▶ [EXERCISE DIRECTIONS]: The complete listing should be copied out exactly.

▶ [DATASET EXCERPT]:
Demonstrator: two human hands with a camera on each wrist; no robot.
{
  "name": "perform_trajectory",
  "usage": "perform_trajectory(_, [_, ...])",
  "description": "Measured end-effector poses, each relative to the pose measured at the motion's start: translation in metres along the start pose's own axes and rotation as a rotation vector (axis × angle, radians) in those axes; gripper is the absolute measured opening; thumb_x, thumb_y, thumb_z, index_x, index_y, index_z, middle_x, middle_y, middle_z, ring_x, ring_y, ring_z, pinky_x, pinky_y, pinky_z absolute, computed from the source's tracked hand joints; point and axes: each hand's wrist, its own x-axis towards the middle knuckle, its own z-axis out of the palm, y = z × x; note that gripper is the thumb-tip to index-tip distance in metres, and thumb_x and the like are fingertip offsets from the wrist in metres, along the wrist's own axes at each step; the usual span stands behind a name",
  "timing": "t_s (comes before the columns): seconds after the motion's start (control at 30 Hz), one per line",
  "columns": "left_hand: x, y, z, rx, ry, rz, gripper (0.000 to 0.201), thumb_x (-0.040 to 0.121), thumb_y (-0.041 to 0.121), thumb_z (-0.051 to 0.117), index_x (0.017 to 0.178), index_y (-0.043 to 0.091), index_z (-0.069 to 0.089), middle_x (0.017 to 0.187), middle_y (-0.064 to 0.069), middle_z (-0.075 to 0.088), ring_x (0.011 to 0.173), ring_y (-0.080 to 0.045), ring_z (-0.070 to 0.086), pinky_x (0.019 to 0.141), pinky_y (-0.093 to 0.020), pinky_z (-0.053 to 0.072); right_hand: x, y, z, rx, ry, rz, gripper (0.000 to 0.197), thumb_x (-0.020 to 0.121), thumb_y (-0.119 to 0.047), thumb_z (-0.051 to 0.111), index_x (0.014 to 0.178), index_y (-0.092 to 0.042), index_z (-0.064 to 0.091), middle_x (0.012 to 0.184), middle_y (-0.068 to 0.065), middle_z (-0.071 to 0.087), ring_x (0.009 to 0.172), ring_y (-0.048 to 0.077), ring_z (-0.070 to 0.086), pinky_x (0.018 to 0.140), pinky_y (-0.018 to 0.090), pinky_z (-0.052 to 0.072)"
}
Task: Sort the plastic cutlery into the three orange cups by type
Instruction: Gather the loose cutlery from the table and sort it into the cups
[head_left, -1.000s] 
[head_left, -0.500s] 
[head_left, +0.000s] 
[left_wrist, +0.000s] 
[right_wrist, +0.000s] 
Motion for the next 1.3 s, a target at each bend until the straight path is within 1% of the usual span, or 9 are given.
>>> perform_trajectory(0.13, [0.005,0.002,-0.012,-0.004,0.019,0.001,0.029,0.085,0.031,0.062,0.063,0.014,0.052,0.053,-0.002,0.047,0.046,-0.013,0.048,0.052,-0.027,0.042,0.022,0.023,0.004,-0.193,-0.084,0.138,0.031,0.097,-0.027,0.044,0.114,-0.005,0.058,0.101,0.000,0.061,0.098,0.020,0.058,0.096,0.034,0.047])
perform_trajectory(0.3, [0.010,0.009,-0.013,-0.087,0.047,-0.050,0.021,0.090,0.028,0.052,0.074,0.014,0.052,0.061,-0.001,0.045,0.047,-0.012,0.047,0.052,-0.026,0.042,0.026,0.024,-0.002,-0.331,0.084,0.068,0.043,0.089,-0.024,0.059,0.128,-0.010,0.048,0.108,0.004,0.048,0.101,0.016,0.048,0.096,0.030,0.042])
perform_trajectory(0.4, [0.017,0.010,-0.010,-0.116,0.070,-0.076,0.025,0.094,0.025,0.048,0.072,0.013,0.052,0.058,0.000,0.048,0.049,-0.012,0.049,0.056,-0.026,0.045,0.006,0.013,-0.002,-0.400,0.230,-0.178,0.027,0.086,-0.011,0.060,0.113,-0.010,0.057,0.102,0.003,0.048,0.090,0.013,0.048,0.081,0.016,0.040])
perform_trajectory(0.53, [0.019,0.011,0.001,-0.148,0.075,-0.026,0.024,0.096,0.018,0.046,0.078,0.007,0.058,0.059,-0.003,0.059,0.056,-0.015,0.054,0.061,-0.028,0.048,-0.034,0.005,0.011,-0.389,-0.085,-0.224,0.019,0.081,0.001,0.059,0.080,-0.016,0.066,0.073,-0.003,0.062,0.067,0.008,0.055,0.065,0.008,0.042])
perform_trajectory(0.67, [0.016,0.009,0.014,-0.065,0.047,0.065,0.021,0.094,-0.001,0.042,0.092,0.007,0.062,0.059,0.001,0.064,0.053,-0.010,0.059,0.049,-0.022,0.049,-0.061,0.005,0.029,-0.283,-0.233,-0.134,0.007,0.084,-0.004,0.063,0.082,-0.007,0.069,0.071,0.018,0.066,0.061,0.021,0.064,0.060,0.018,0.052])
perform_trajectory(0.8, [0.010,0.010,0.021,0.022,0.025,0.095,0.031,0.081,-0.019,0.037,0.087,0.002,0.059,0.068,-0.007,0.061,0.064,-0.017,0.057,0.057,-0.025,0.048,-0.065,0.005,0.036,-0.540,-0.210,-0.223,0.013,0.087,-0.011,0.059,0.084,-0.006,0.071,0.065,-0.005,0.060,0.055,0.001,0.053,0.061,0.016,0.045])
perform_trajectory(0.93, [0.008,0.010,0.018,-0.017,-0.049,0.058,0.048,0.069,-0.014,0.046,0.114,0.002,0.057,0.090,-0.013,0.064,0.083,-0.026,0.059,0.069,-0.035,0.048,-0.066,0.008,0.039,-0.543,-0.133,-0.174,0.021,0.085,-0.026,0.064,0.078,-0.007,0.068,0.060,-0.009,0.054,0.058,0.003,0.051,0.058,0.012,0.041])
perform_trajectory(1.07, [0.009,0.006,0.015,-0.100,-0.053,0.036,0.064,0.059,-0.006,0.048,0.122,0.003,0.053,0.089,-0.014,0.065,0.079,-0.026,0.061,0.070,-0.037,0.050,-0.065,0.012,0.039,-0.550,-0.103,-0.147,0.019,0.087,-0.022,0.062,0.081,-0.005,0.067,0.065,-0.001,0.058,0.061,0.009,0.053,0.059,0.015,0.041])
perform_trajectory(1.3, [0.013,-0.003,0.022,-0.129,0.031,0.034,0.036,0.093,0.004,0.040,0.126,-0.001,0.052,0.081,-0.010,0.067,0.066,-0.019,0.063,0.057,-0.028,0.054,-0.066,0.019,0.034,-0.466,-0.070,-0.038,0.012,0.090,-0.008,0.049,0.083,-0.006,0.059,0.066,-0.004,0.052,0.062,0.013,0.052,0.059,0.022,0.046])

▶ [WRITTEN REPLY]:
Demonstrator: two human hands with a camera on each wrist; no robot.
{
  "name": "perform_trajectory",
  "usage": "perform_trajectory(_, [_, ...])",
  "description": "Measured end-effector poses, each relative to the pose measured at the motion's start: translation in metres along the start pose's own axes and rotation as a rotation vector (axis × angle, radians) in those axes; gripper is the absolute measured opening; thumb_x, thumb_y, thumb_z, index_x, index_y, index_z, middle_x, middle_y, middle_z, ring_x, ring_y, ring_z, pinky_x, pinky_y, pinky_z absolute, computed from the source's tracked hand joints; point and axes: each hand's wrist, its own x-axis towards the middle knuckle, its own z-axis out of the palm, y = z × x; note that gripper is the thumb-tip to index-tip distance in metres, and thumb_x and the like are fingertip offsets from the wrist in metres, along the wrist's own axes at each step; the usual span stands behind a name",
  "timing": "t_s (comes before the columns): seconds after the motion's start (control at 30 Hz), one per line",
  "columns": "left_hand: x, y, z, rx, ry, rz, gripper (0.000 to 0.201), thumb_x (-0.040 to 0.121), thumb_y (-0.041 to 0.121), thumb_z (-0.051 to 0.117), index_x (0.017 to 0.178), index_y (-0.043 to 0.091), index_z (-0.069 to 0.089), middle_x (0.017 to 0.187), middle_y (-0.064 to 0.069), middle_z (-0.075 to 0.088), ring_x (0.011 to 0.173), ring_y (-0.080 to 0.045), ring_z (-0.070 to 0.086), pinky_x (0.019 to 0.141), pinky_y (-0.093 to 0.020), pinky_z (-0.053 to 0.072); right_hand: x, y, z, rx, ry, rz, gripper (0.000 to 0.197), thumb_x (-0.020 to 0.121), thumb_y (-0.119 to 0.047), thumb_z (-0.051 to 0.111), index_x (0.014 to 0.178), index_y (-0.092 to 0.042), index_z (-0.064 to 0.091), middle_x (0.012 to 0.184), middle_y (-0.068 to 0.065), middle_z (-0.071 to 0.087), ring_x (0.009 to 0.172), ring_y (-0.048 to 0.077), ring_z (-0.070 to 0.086), pinky_x (0.018 to 0.140), pinky_y (-0.018 to 0.090), pinky_z (-0.052 to 0.072)"
}
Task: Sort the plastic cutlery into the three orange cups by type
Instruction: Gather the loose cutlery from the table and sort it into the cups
[head_left, -1.000s] 
[head_left, -0.500s] 
[head_left, +0.000s] 
[left_wrist, +0.000s] 
[right_wrist, +0.000s] 
Motion for the next 1.3 s, a target at each bend until the straight path is within 1% of the usual span, or 9 are given.
>>> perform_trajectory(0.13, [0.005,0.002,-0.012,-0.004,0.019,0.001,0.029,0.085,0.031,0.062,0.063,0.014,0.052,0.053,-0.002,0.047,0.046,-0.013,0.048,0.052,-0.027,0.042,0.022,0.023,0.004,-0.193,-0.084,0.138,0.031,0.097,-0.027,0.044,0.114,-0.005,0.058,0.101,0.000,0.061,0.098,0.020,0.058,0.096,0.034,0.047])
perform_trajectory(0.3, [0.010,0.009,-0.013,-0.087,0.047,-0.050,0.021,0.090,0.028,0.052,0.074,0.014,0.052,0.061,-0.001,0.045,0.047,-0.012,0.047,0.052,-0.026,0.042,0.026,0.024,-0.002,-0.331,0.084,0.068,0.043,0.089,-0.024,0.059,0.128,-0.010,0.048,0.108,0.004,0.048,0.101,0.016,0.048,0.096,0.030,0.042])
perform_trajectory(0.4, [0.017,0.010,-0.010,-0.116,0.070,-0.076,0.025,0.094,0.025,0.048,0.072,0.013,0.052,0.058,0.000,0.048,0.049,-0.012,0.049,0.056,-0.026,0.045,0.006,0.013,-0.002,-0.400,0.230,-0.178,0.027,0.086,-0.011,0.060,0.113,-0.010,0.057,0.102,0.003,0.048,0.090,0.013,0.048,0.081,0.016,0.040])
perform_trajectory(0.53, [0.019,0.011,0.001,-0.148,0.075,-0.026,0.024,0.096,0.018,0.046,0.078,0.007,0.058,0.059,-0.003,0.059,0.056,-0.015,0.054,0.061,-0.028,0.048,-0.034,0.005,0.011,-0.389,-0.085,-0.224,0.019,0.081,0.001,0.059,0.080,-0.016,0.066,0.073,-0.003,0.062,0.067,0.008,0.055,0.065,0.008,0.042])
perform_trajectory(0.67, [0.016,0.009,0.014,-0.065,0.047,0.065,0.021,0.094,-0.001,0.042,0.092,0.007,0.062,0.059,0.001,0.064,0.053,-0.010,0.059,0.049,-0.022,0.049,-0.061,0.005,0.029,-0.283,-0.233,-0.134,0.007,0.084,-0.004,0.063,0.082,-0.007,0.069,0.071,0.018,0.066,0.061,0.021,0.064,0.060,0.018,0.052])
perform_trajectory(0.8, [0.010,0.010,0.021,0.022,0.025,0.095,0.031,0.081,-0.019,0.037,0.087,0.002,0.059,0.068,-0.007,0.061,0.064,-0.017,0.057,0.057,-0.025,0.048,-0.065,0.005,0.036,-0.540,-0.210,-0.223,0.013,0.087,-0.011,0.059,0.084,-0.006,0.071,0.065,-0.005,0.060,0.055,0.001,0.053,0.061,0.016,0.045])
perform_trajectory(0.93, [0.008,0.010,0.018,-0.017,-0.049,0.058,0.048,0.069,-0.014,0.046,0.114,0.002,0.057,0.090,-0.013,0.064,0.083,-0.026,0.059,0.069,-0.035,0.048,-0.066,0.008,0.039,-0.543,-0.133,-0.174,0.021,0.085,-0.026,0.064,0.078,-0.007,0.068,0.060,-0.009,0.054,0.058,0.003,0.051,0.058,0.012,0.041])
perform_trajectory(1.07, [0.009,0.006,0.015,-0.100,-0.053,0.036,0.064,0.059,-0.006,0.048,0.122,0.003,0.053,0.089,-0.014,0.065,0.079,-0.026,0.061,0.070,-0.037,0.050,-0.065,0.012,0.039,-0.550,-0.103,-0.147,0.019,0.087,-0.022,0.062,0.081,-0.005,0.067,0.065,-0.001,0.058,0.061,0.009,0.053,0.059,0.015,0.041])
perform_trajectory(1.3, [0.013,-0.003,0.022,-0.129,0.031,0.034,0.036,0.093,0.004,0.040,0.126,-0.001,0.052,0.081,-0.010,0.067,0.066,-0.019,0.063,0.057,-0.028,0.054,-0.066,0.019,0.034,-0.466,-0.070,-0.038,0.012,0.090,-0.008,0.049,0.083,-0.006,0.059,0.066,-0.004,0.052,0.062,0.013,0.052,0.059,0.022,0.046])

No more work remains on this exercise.